Green Thumb The Veteran / Growingwithptsd Logo Reveal!
🌱Revealing my Logo, Green Thumb lives!🌱
After a quick session I was able to put together a logo that represents both sides of my personality, the side that uses my growing for therapeutic reasons, and the side that seems to have a natural itch for it IE the name "Green Thumb The Veteran". I knew first off there needed to be the obvious which is the green thumb in the beginning of the nickname as well have my name. That was simple to find, second was to find the correct font to use along with the colors to use and still make the greens pop on top of each other. I know that my little bud friend I have had saved on my pc for a while now, well over a couple years at least and I finally had the prefect reason to make it my own! Any chance I get I love to use my graphic design skills I don't claim to be the best but I am far from the worst 😂🤣💯. I spent most of my time in the font, it was spent blending and shadowing drop shadows etc, and I believe that I got the combination just right to get everything up to my standards. There is really not much to talk about other then I am happy as hell with how it came out. I have some more to do as far as this grow we still have about 3-4 weeks togo and they will be ready to start trimming and butter. It smells rather grapey and very sticky. Coming soon story of the 2nd net so the 1.5ft Kolas Budding at the moment 😁.

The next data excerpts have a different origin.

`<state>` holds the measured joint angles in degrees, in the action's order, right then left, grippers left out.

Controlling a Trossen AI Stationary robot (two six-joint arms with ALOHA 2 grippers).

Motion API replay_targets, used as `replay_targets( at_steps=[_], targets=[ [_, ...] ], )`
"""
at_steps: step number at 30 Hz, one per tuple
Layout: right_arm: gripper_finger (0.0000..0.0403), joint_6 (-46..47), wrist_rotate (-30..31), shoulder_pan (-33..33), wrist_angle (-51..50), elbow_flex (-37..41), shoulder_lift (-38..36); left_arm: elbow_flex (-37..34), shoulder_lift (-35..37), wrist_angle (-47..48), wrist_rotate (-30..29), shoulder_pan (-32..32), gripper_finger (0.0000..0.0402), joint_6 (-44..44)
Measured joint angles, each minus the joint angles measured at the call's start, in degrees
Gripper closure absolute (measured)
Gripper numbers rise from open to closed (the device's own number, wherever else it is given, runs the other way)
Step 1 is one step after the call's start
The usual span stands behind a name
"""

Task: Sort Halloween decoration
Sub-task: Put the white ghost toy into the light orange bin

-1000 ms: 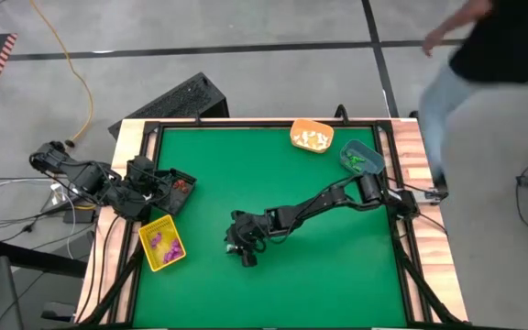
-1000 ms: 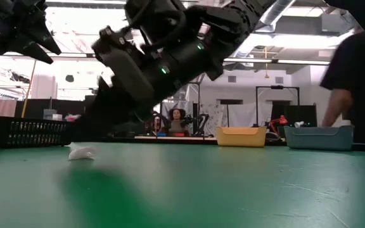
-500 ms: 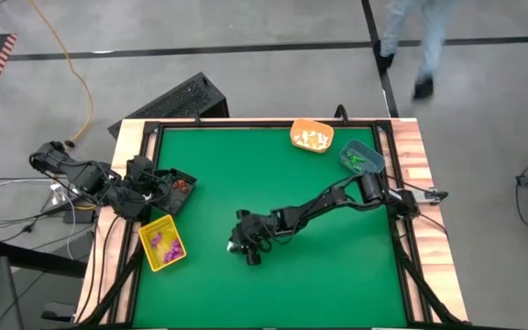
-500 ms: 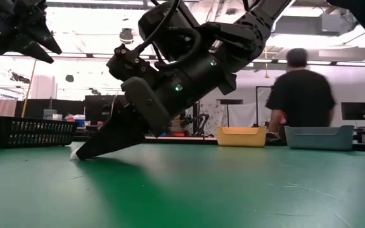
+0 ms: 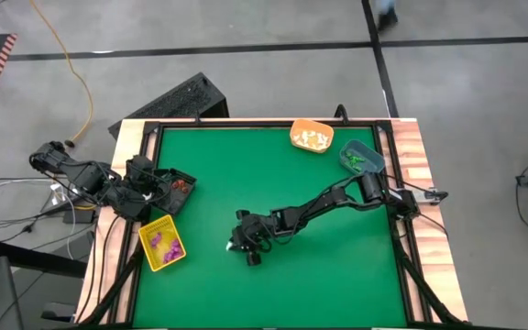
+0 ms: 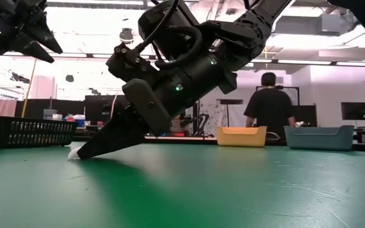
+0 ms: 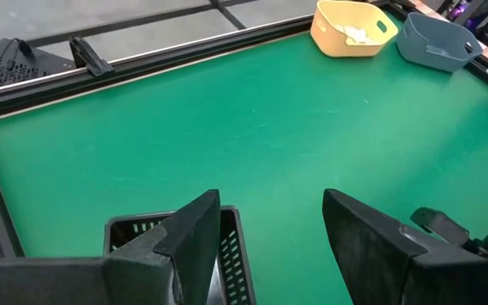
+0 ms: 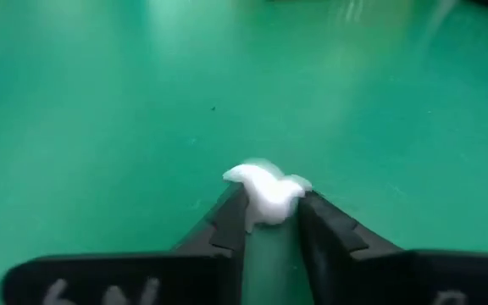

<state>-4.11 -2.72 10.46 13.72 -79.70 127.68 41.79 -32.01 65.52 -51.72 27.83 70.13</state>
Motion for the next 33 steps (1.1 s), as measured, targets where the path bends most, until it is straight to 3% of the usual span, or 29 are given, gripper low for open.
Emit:
replay_targets(
  at_steps=[6,12,23,33],
  targets=[
    [0.0353,4.1,0.1,-0.1,-0.1,0.0,0.0,0.0,0.0,0.0,-0.1,0.0,0.0202,0.0],
    [0.038,6.8,0.1,-0.1,-0.1,0.0,0.0,0.0,0.0,0.1,-0.1,0.0,0.0202,0.0],
    [0.0382,16.2,-0.6,-1.3,6.1,0.2,0.2,0.0,0.0,0.1,-0.1,0.0,0.0202,0.1],
    [0.0383,18.3,-0.2,-4.7,7.0,0.2,-2.1,0.0,0.0,0.0,0.1,0.0,0.0202,0.2]
  ],
)
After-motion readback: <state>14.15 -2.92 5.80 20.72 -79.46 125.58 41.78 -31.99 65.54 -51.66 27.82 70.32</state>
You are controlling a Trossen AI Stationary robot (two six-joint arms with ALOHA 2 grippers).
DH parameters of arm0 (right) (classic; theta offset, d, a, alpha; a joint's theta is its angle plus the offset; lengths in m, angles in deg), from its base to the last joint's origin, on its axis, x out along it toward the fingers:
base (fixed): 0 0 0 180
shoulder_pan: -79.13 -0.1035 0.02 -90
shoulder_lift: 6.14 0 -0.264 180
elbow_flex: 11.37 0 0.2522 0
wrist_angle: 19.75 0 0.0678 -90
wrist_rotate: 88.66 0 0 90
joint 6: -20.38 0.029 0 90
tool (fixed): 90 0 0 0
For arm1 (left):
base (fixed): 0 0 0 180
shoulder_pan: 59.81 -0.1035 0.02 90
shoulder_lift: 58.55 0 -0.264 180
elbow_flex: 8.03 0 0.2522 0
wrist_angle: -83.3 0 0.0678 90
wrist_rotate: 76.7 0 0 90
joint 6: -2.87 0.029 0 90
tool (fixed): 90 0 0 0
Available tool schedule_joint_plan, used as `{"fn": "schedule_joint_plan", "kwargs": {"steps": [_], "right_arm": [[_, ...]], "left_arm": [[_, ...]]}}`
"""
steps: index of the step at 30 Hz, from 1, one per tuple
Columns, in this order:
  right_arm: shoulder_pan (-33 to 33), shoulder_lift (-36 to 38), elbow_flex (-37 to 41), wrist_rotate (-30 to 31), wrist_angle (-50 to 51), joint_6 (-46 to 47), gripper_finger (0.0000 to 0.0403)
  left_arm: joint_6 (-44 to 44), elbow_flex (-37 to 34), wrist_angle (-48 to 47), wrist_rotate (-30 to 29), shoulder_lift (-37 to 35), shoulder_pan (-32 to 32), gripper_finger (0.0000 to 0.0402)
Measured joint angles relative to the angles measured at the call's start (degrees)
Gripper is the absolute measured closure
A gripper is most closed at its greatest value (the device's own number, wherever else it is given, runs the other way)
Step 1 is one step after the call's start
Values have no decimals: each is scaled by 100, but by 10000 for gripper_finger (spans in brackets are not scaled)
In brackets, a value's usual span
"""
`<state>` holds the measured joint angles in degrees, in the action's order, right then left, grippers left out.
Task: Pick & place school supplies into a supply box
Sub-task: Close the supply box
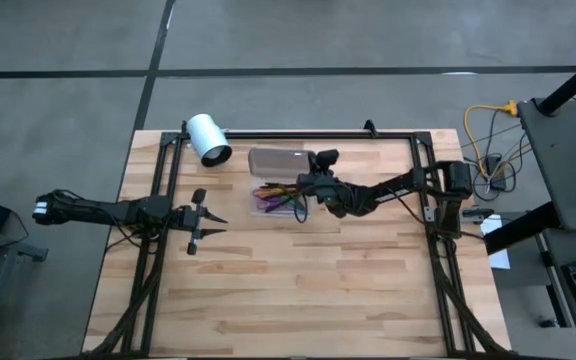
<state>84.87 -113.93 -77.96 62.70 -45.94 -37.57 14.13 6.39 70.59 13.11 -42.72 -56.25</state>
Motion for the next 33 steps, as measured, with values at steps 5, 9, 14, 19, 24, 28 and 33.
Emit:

Lets just say I feel like I am entering a jungle of Purple Kush and its only two plants! I don't know why I have such a natural talent to the art, yes I said art because it take a lot of care to bring a plant from seed to maturity watching basically its every growth. That's where it becomes the same as PTSD where you can look at every moment and every day as looking out for the issues that may arise and correcting them. Like with the plants if there is an issue you fix it with water, light, air, food/nutrients I know its a weird way to think about it at face value but when you really think of what I just said it makes sense because its the truth. When you look at your issues like that in which a plant does and that it CAN be corrected. I have a hard time practicing this in my everyday life but I am getting better at it just like I am as a Green Thumb though that comes a lot more natural then handling my PTSD.
And that is the dilemma that I face on a daily basis, learning how to execute how to maintain complete control of myself and who I am, as well stay true to who I have become over the process of the last couple of years. I have grown as a person, a botanist, a father, a friend, a partner to my fiancé, and son to my mother and have finally become something that everyone including myself can be truly proud of and not just for the moment because short lived moments like that are like we are proud of you for now but not when your not on top. I am learning to live and not just survive in life.